Janßen, Rena

Janßen, Rena

Name

Rena Janßen

Universität

Carl von Ossietzky Universität Oldenburg

Institut,

Arbeitsgruppe

Institut für Musik, Musikpädagogik, Forschungscluster Intersektionale Sensibilität

Betreuende

Prof. Dr. Mario Dunkel

Raum

A09 2-213

Telefon

 

E-Mail-Adresse

rena.janssen@uni-oldenburg.de

Wissenschaftliche Vita

Ausbildung:

  • 2018 – 2021: Master of Education, Leuphana Universität Lüneburg, Fächer: Musik und Deutsch
  • 2016 – 2017: Erasmus, Stockholm University, Fach: Special Education
  • 2014 – 2018: Bachelor of Arts, Leuphana Universität Lüneburg, Fächer: Musik und Deutsch

Berufserfahrung:

  • Seit 01/2022 Wissenschaftliche Mitarbeiterin und Doktorandin für Musikpädagogik, Institut für Musik, Forschungscluster Intersektionale Sensibilität, Carl von Ossietzky Universität Oldenburg
  • 05/2021 – 09/2021: Wissenschaftliche Hilfskraft, Institut für Kunst, Musik und ihre Vermittlung, Musikalische Interface-Designs: Augmentierte Kreativität und Konnektivität, Leuphana Universität Lüneburg
  • 04/2021 – 09/2021: Projektassistenz, buero doering – Fachhandel für Ereignisse
  • 10/2018 – 03/2021: Studentische Aushilfe im Bereich Musik, Institut für Kunst, Musik und ihre Vermittlung, Leuphana Universität Lüneburg
  • 11/2020 – 03/2021: Studentische Aushilfe, Zukunftszentrum Lehrerbildung, Competencies for Digitally-Enhanced Individualized Practice, Leuphana Universität Lüneburg
  • 09/2020 – 10/2020: Werkstudentin, Konferenzassistenz Reeperbahn Festival Konferenz, Inferno Events GmbH & Co.
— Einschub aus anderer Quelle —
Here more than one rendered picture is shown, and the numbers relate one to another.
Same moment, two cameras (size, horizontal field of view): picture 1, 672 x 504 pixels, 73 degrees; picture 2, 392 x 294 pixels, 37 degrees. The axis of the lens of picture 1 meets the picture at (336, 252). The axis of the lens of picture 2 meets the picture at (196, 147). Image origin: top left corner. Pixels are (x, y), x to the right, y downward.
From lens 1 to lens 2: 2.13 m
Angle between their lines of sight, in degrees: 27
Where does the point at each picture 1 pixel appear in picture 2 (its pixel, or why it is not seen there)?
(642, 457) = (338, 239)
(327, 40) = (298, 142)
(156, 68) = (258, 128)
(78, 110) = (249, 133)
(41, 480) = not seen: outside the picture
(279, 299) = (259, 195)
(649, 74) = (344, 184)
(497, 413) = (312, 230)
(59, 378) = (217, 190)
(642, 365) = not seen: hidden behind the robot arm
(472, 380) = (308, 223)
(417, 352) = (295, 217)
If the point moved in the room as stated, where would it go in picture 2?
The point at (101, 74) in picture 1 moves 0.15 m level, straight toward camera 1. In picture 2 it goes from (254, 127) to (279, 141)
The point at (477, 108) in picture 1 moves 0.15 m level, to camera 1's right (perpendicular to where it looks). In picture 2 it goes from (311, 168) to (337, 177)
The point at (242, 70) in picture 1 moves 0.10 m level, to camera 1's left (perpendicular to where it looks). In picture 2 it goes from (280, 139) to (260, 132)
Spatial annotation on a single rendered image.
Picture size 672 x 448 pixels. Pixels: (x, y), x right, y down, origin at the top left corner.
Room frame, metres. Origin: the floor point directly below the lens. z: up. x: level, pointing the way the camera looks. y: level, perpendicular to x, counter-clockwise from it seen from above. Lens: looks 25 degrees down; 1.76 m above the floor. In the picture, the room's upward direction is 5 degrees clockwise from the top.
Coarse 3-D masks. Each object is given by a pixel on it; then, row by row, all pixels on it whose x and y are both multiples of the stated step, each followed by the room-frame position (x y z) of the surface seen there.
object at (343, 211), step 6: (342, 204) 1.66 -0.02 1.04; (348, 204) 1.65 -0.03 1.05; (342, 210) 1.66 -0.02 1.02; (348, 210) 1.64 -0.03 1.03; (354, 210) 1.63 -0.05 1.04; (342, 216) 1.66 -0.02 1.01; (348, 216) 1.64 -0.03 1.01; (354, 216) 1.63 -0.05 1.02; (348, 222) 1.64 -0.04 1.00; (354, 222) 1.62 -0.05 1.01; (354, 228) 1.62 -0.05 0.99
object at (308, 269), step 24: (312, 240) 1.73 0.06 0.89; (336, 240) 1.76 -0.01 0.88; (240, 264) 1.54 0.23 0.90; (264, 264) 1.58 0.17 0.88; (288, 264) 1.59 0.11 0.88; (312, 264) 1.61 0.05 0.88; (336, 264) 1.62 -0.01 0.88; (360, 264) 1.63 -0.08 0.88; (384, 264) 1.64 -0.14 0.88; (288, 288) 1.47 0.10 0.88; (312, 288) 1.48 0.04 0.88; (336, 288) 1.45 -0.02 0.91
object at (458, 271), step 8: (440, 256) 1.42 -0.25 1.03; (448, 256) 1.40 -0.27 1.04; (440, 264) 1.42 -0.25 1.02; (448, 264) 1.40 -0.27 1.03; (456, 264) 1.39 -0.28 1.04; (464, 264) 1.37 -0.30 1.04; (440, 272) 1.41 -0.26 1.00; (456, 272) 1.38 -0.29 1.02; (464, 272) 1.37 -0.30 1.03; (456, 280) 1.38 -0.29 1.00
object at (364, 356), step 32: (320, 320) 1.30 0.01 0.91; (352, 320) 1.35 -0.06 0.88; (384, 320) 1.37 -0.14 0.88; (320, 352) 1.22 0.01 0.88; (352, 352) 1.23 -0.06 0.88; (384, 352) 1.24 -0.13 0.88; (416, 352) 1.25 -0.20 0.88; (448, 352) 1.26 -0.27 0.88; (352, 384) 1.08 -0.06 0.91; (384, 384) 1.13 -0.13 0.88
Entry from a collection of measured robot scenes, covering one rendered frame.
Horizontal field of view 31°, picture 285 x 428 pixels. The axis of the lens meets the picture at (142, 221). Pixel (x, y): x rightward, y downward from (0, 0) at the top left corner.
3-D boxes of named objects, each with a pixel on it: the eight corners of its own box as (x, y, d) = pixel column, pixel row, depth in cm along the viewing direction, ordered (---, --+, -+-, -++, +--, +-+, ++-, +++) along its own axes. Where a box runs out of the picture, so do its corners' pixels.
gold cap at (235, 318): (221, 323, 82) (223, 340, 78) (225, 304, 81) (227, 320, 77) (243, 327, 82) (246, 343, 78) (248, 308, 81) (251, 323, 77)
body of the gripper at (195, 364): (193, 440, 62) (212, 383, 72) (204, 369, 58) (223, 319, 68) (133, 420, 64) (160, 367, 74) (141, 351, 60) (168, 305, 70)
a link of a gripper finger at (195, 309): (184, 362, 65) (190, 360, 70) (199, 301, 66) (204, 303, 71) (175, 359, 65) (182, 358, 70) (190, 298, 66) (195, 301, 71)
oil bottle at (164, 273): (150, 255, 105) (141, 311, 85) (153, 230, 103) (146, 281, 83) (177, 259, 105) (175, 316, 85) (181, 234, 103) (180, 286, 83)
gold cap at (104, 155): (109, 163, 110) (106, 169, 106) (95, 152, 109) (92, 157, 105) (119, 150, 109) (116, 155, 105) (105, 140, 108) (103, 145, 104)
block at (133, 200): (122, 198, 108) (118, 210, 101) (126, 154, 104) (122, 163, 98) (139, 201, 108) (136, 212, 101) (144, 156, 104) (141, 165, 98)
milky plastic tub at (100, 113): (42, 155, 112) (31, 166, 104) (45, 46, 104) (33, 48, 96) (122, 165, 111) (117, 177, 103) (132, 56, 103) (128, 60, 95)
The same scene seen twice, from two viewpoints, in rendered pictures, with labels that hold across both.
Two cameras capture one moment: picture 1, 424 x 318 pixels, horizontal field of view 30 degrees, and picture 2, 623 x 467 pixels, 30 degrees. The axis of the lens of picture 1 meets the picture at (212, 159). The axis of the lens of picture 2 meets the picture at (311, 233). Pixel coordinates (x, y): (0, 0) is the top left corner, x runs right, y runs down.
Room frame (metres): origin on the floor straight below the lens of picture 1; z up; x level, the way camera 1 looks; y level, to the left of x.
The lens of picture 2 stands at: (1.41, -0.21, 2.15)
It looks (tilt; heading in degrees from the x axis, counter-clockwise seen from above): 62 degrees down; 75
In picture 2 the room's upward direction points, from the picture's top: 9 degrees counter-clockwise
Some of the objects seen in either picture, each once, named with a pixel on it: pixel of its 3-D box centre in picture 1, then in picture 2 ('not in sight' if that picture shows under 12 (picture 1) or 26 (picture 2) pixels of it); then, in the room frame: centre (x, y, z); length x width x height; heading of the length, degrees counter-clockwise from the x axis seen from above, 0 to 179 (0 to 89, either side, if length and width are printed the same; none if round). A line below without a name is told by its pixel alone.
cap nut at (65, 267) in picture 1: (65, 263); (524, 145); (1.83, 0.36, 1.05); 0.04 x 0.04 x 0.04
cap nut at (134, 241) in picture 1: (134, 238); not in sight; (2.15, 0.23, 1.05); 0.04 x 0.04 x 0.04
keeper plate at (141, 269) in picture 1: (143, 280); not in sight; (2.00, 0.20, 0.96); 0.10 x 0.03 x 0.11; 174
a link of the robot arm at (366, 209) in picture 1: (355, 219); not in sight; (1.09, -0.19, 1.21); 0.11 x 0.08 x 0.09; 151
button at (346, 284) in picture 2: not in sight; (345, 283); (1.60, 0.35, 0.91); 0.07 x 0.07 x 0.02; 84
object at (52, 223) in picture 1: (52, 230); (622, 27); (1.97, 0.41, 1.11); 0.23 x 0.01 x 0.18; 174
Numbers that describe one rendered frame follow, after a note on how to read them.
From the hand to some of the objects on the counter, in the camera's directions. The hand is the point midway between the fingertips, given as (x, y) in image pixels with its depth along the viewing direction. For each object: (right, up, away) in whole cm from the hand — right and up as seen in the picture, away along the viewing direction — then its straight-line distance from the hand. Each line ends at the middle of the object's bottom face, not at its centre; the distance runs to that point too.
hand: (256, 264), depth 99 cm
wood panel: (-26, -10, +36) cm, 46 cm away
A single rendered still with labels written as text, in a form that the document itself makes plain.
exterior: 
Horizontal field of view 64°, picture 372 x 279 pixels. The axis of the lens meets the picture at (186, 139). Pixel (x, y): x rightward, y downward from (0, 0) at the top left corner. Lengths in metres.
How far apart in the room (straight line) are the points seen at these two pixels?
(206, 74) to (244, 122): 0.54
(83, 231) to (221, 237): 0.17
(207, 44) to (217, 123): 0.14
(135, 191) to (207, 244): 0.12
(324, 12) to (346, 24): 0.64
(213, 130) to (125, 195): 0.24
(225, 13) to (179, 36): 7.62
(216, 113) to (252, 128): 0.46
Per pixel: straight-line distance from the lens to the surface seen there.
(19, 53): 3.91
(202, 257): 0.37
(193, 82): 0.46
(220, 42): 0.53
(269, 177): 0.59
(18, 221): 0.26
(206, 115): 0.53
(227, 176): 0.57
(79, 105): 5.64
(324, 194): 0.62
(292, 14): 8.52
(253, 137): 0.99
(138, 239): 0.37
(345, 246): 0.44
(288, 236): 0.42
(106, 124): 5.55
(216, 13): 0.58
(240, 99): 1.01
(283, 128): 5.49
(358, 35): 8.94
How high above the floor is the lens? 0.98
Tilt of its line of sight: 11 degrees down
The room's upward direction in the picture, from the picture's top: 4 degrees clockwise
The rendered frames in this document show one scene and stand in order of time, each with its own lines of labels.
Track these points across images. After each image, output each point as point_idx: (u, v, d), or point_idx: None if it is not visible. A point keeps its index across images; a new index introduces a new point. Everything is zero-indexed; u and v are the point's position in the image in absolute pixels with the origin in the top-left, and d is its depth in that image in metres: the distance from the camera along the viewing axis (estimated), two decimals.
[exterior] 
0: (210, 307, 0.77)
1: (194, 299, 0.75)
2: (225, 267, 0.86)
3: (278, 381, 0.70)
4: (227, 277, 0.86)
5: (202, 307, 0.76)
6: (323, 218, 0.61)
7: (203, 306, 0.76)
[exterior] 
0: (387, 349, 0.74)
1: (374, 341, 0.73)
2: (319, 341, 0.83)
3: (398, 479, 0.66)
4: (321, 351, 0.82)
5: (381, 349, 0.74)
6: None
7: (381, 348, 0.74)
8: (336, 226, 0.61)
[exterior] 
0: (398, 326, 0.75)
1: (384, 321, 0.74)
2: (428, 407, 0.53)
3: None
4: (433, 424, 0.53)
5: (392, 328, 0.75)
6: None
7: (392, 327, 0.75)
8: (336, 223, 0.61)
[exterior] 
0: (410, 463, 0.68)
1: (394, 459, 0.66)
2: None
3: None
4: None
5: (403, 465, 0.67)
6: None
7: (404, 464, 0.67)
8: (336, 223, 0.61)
KG
  • 06/2020 – 08/2020: Praktikantin, Konferenz Showcase Reeperbahn Festival, Inferno Events GmbH & Co. KG 

 

Lehrtätigkeiten:

  • Sommersemester 2022: Musikpädagogik und Gender
  • Wintersemester 2022/23: Inklusion im Musikunterricht
  • Sommersemester 2023: Safer Spaces im Musikunterricht

Arbeitstitel des Promotionsvorhabens

Safer Spaces in der Musikvermittlung: Intersektionale Perspektiven

Abstract

In Deutschland gibt es vermehrt Musikworkshopformate, die jeweils bestimmte Zielgruppen, wie weibliche*, transsexuelle und nicht-binäre Musikproduzent*innen ansprechen. In den kostenlosen Workshops können die Teilnehmenden lernen, Musik zu produzieren, zu mixen oder in einer Band zu spielen. Diese sogenannten Safer Spaces können einen Schutzraum für bestimmte Personen sein (Lewis et al., 2015) und einen Erfahrungs- und Lernraum bieten, in welchem sich die Teilnehmenden sicher fühlen und einen sensiblen Umgang miteinander pflegen (Arao & Clemens, 2013). Die deutschsprachige(n) Musikpädagogik und Musikwissenschaft haben sich bis dato kaum mit Safer Spaces in der informellen und formellen Musikvermittlung empirisch befasst. Das dreijährige Dissertationsprojekt soll diese Lücke schließen, indem die Bedeutung der Safer Spaces aus Teilnehmenden-Perspektive untersucht und Empowerment-Strategien ermittelt werden. Dazu soll eine ethnographische Studie mittels Feldbesuchen und Interviews durchgeführt werden. Die Daten sollen unter anderem mithilfe der Intersektionalen Mehrebenenanalyse von Gabriele Winker und Nina Degele (2010) ausgewertet werden. Daran anknüpfend diskutiert die Arbeit, inwiefern Safer Spaces und Empowerment-Praktiken in den Musikunterricht integriert werden können.

Publikationen

  • Ahlers, Michael & Janßen, Rena (in Kürze). GarageBand - Analysen von Genderstereotypen. In T. Beckmann, T. Ehmke & M. Besser (Hrsg.), Studentische Forschung im Praxissemester. Waxmann.
  • Dunkel, Mario; Friedmann, Sophia; Janßen, Rena; Osman, Shanti Suki & Waldvogel, Sophia (in Kürze). Einblicke in aktuelle Forschungsprojekte an der Schnittstelle von Musikpädagogik und Intersektionalität. In: Diskussion Musikpädagogik, Heft 94/22, S. 17–24.